The date was April 15, not one that would have been New Jersey school officials’ top choice for holding their first budget elections under the state’s much-debated new funding law.
“Everybody initially thought it was a plot,” said John J. Battles, the superintendent of the Randolph school district in Morris County. “Having it on tax day was considered to be a very, very bad omen.”
But despite its inauspicious timing, last week’s election turned out better than many Garden State educators feared. Voters approved 76 percent of the roughly 550 budgets on the ballot statewide, well above last year’s two-thirds passing rate and the best showing since 1986.
Moreover, many voters showed they were willing to spend more than the state deemed necessary under tight new budget caps, to preserve such programs as full-day kindergarten, advanced-placement classes, and extracurricular offerings ranging from band to basketball.
School officials and parents had been especially nervous about those programs, thanks to a new wrinkle in their annual budget drama introduced by the funding law enacted late last year. (“N.J. Finance Law Ties Funding and Standards,” Jan. 15, 1997.)
The new formula, which ties spending to statewide curriculum standards, capped local spending growth at 3 percent. To exceed that, districts had to place separate questions on the ballot, specifying how the money would be used. Only programs not seen by the state as needed to meet the standards could be included on those questions.

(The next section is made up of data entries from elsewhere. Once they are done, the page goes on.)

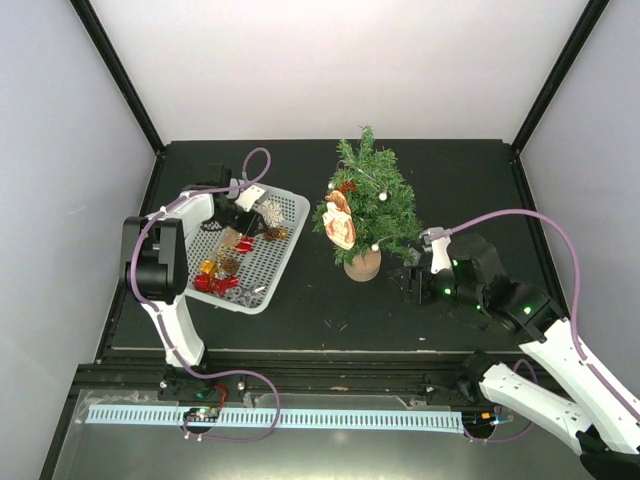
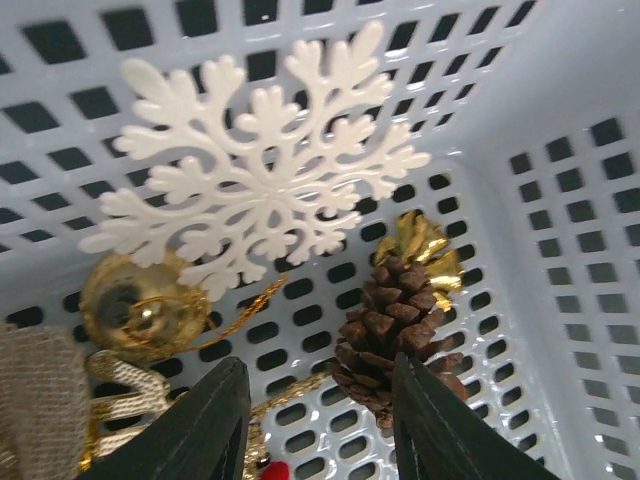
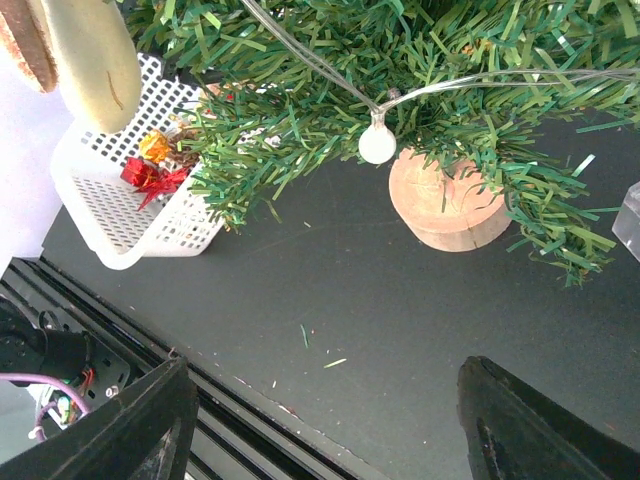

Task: Decorate the small christmas tree

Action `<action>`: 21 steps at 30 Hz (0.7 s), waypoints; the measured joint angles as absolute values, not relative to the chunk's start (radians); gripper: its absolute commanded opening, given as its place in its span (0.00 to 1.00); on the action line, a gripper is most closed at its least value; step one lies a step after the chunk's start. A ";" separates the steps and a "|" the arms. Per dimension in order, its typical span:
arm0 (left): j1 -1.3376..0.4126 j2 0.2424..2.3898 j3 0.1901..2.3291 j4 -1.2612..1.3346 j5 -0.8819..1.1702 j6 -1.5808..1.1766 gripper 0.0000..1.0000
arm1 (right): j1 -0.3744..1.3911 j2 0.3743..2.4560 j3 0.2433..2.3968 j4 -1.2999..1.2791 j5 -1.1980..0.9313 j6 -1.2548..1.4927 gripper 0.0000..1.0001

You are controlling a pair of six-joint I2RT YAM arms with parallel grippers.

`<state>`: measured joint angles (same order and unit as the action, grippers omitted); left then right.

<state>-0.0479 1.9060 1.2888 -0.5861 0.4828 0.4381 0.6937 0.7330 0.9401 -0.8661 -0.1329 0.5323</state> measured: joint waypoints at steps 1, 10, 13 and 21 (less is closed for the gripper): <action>-0.048 1.903 1.289 -0.582 0.469 0.438 0.41 | 0.694 0.733 0.940 -0.867 -0.133 0.530 0.72; -0.043 1.768 1.187 -0.574 0.314 0.523 0.42 | 0.694 0.712 0.940 -0.871 -0.133 0.522 0.72; -0.040 1.721 1.155 -0.578 0.283 0.557 0.42 | 0.694 0.712 0.939 -0.871 -0.133 0.518 0.72; -0.040 1.703 1.112 -0.595 0.234 0.608 0.41 | 0.694 0.718 0.926 -0.871 -0.134 0.505 0.72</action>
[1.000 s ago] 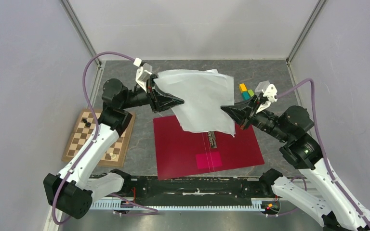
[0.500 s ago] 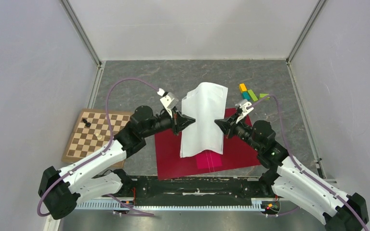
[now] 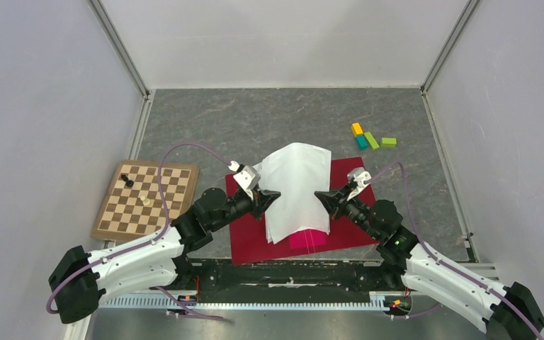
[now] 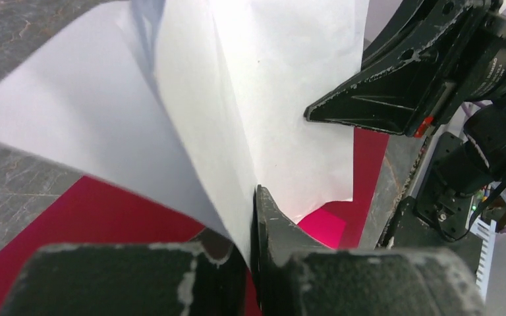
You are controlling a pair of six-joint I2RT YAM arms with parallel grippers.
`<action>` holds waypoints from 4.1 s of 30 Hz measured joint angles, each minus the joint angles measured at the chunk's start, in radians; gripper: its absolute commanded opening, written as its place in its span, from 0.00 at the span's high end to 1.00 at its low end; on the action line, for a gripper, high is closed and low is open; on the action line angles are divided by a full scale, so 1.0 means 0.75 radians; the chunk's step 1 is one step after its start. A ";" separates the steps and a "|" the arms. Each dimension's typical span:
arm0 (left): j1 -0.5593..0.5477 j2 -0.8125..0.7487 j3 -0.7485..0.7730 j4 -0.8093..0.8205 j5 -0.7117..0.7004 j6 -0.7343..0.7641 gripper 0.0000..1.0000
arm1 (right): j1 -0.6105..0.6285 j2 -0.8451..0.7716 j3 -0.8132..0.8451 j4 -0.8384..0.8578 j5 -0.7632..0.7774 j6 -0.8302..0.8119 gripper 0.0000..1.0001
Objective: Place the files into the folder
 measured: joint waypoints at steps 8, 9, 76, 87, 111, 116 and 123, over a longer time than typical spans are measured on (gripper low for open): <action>-0.048 -0.017 -0.072 0.029 -0.041 -0.001 0.71 | 0.003 -0.086 -0.091 0.079 -0.009 0.007 0.72; -0.049 -0.019 -0.074 0.028 -0.041 -0.001 0.70 | 0.003 -0.099 -0.100 0.084 -0.013 0.007 0.70; -0.056 -0.033 -0.108 0.171 0.100 0.344 0.60 | 0.009 -0.095 -0.128 0.143 -0.094 -0.140 0.09; -0.056 -0.027 -0.107 0.155 0.096 0.342 0.65 | 0.009 0.042 -0.045 0.137 -0.081 -0.151 0.07; -0.056 -0.073 -0.107 0.089 0.034 0.337 0.51 | 0.009 0.182 0.034 0.156 -0.101 -0.157 0.05; -0.056 -0.066 -0.107 0.090 0.030 0.333 0.50 | 0.012 0.200 0.039 0.170 -0.111 -0.149 0.04; -0.056 -0.066 -0.107 0.091 0.030 0.332 0.56 | 0.016 0.202 0.039 0.173 -0.110 -0.149 0.04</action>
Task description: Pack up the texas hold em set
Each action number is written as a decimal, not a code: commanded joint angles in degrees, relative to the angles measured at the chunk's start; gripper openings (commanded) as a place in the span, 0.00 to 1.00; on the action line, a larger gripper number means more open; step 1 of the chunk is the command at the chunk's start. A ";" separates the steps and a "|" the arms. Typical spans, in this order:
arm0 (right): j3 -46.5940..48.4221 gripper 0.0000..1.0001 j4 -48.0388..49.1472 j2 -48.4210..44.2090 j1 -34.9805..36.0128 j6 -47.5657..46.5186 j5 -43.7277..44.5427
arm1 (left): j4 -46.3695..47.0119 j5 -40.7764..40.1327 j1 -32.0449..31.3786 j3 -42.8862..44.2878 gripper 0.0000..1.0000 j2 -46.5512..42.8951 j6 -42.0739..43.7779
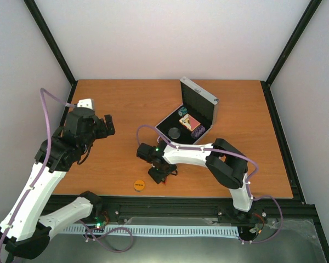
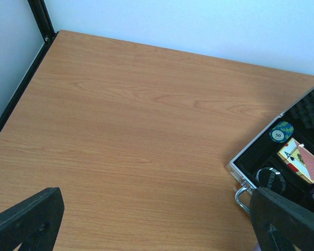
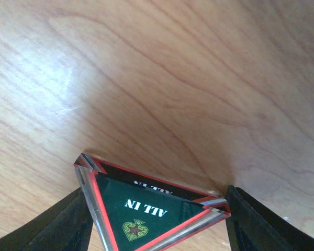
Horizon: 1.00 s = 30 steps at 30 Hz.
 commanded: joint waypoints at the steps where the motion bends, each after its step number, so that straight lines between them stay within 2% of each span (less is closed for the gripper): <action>1: 1.71 0.39 -2.84 0.80 0.15 0.72 5.75 | -0.23 -0.44 0.23 0.06 1.00 -0.33 -0.76; 6: 5.40 0.39 -5.31 -0.08 -0.26 0.58 8.60 | -0.25 -0.43 0.22 0.06 1.00 -0.37 -1.04; 12: 6.74 0.39 -5.03 -1.97 -2.49 0.16 7.03 | -0.36 -0.66 0.22 -0.02 1.00 -0.67 -1.14; 22: 11.21 0.40 -5.29 -1.17 -12.30 -4.71 7.83 | -0.20 -0.66 0.23 -0.02 1.00 -0.65 -1.41; 30: 18.00 0.40 -5.14 4.24 -19.19 -9.73 9.11 | -0.81 -1.30 0.22 0.00 1.00 -1.12 -1.50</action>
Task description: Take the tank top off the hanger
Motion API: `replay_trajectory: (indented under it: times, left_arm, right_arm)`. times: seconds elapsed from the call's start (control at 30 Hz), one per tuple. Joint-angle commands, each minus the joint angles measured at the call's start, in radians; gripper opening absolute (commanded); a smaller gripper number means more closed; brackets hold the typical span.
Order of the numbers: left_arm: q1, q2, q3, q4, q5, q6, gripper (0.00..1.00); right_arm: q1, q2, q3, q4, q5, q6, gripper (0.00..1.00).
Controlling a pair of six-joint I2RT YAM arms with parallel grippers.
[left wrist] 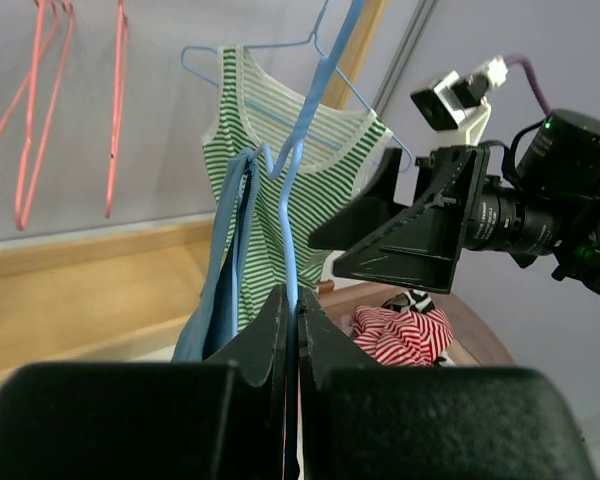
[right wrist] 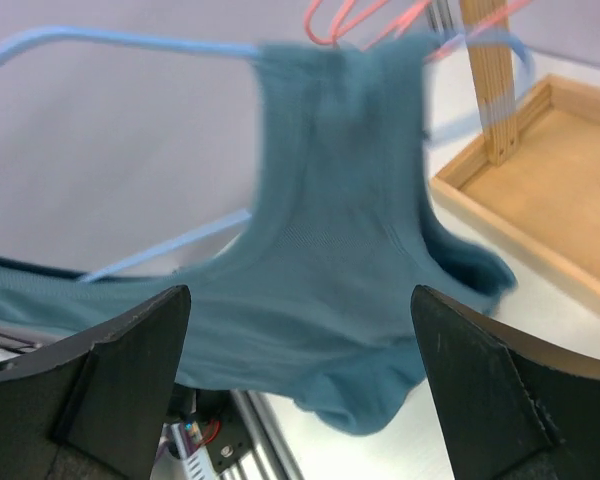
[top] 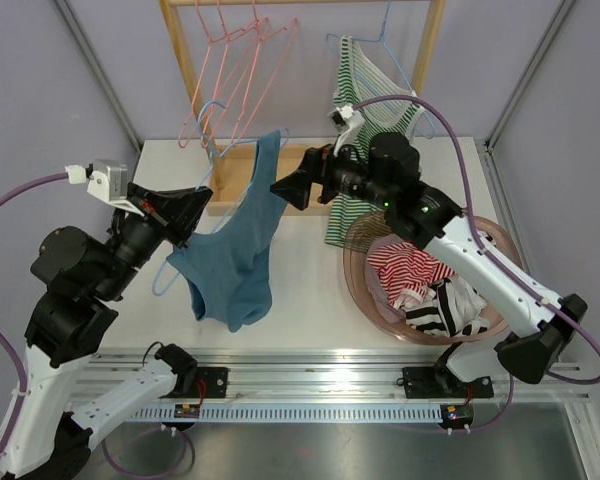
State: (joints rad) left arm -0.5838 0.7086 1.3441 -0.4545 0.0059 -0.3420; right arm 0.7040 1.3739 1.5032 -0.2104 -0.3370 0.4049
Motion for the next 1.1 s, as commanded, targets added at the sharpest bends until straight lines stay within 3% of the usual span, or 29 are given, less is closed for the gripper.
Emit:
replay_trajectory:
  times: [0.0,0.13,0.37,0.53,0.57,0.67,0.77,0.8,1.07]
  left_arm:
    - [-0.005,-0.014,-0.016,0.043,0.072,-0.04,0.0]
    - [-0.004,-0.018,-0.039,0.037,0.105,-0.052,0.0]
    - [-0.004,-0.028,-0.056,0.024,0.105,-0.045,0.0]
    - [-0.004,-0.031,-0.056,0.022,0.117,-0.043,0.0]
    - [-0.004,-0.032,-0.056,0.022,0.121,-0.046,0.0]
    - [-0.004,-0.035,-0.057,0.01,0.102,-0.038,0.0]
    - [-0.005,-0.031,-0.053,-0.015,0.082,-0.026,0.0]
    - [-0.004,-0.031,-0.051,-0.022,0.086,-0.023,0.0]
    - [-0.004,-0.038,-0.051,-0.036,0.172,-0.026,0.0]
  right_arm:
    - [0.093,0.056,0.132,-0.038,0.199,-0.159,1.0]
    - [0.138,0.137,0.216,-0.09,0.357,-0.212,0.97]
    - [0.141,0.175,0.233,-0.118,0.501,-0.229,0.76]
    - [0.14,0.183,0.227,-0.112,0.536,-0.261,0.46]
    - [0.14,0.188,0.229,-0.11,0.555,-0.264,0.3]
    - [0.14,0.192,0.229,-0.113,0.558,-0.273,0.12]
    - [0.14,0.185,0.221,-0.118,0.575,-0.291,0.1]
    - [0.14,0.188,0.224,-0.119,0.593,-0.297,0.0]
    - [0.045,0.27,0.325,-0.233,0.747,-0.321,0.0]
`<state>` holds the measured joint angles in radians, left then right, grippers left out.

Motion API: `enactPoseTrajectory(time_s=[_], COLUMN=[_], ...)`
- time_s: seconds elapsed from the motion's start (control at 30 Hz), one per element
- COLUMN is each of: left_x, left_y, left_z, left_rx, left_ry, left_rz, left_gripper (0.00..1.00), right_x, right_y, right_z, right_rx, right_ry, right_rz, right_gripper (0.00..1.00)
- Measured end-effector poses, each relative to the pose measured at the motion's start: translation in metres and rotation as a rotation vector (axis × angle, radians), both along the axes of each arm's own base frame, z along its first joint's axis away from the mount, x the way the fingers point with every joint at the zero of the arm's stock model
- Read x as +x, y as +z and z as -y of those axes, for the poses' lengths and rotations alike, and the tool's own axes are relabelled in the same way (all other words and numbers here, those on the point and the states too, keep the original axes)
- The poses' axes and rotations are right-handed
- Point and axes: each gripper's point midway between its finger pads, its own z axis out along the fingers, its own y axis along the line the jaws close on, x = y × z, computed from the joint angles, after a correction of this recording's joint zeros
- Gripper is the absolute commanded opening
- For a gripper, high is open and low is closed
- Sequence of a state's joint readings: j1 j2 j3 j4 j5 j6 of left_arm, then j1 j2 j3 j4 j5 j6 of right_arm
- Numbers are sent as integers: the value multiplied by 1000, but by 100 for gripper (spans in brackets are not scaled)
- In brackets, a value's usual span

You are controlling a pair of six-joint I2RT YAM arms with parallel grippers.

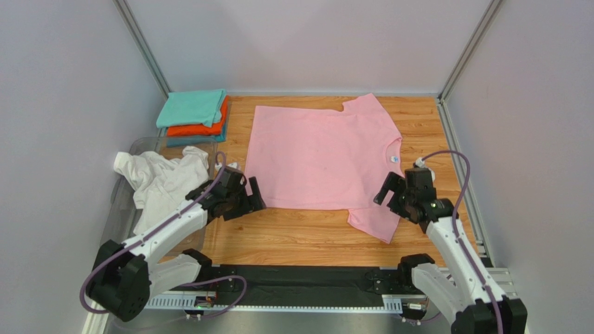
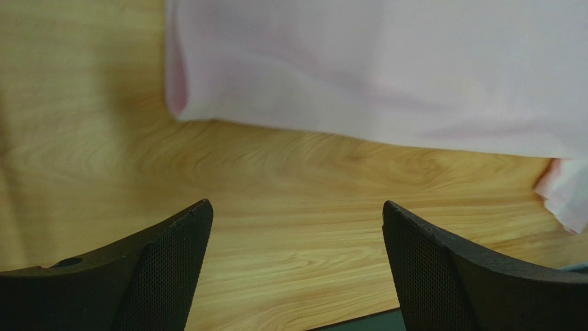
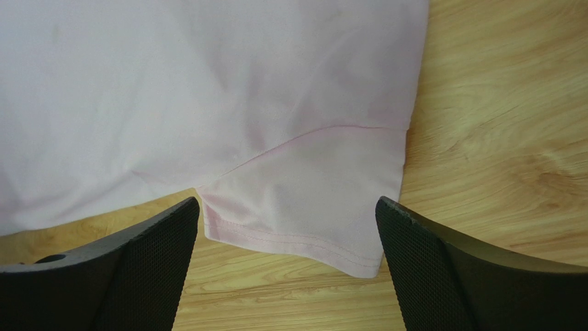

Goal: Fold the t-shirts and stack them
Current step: Fold the tshirt

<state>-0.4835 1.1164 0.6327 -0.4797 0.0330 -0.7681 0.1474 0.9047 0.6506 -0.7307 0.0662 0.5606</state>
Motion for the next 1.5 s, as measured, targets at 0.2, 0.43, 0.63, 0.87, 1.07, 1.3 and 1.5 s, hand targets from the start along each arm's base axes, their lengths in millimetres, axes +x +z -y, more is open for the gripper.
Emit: enactPoseTrajectory(time_s=[0.2,0.43,0.63,0.87,1.07,1.3,1.5], left_x=[-18,-3,9,29,37,43,40], left_y=[-10,-10,-19,-28,-39,-41,-36], left_z=[-30,-46,-54,-56,-49,-40,-39], left_rx=[32,110,191,212,212,186,156], left_ry=[137,252,290,306,274,239,232], left_rz=[34,60,29,12,-7,-3,29], left_gripper=[95,70,62,49,39,17,0], right_x=[-27,-25,-26,-27,-29,-34,-41], right_y=[-3,4,-6,-7,-10,-17,-22], right_z=[-15,-20,-21,-23,-26,-29,-28], right_rx=[125,154,154,158,178,203,222], right_ry=[25,38,41,45,46,36,-8], right_rz=[111,154,98,94,85,54,10], right_gripper=[100,100,100,100,100,100,100])
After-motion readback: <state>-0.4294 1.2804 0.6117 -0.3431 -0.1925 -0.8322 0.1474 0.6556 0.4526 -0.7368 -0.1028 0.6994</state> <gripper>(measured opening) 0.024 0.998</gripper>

Statewide, 144 districts put a total of 176 extra questions before voters, some for spending in the seven figures. As it turned out, two-thirds of those questions passed.
State officials hailed the outcome as proof that their critics were wrong.
“The sky did not fall as the doomsayers predicted,” Gov. Christine Todd Whitman, a Republican, said in a statement. “The results indicate that the process worked exactly as it was supposed to.”
Not everyone, however, was so enchanted. In the Hopewell Valley Regional district, where voters rejected both the base budget and a separate question for $675,000, Superintendent David N. Thomas had no kind words for the governor. To suppress property taxes in a gubernatorial-election year, he said, the Whitman administration tried to force schools to make harmful spending cuts.
“They just don’t understand the value that people in New Jersey put on their small community schools,” said Mr. Thomas, whose three-town district south of Princeton serves 3,200 students.
Like other officials with defeated budgets, Mr. Thomas was hoping that municipal authorities would rescue his $32 million spending plan. Under the funding law, local municipal councils have the power to adjust defeated budgets and the final say on whether to override the voters’ verdict on the separate spending questions.
Spending Gap At Issue
The hard-fought new funding law came in response to a 1994 state supreme court ruling that ordered the state to close the spending gap between rich and poor school systems by this year.
State officials acknowledge that the law will not do that. Instead, they have sought to get the state off the hook by labeling any spending beyond what they say is needed to meet standards as the product of strictly local decisions.
Urban school advocates don’t buy that approach, and have asked the high court to overturn the law.
Jim Murphy, the executive director of the New Jersey Association of School Administrators, said the elections may influence the court. The tendency of wealthier districts to preserve their programs may be seen by the justices as evidence that the spending gap will never close under the law, he said.
But such speculations were far from the minds of the relieved educators whose budgets survived at the polls.
In Randolph, Mr. Battles said the passage of three extra ballot questions will allow the 4,500-student district to hire teachers, buy a bus, and replace the 47-year-old roof on one school.
And in Haddon Heights, a 1,700-student district in Camden County, the passage of a $555,000 special question will preserve music classes, sports teams, the high school’s yearbook and musical, and other programs and jobs.
“There was a lot in there and for that to be cut, the district would have been devastated,” said Mark J. Stratton, the district’s business administrator. “We’re on cloud nine.”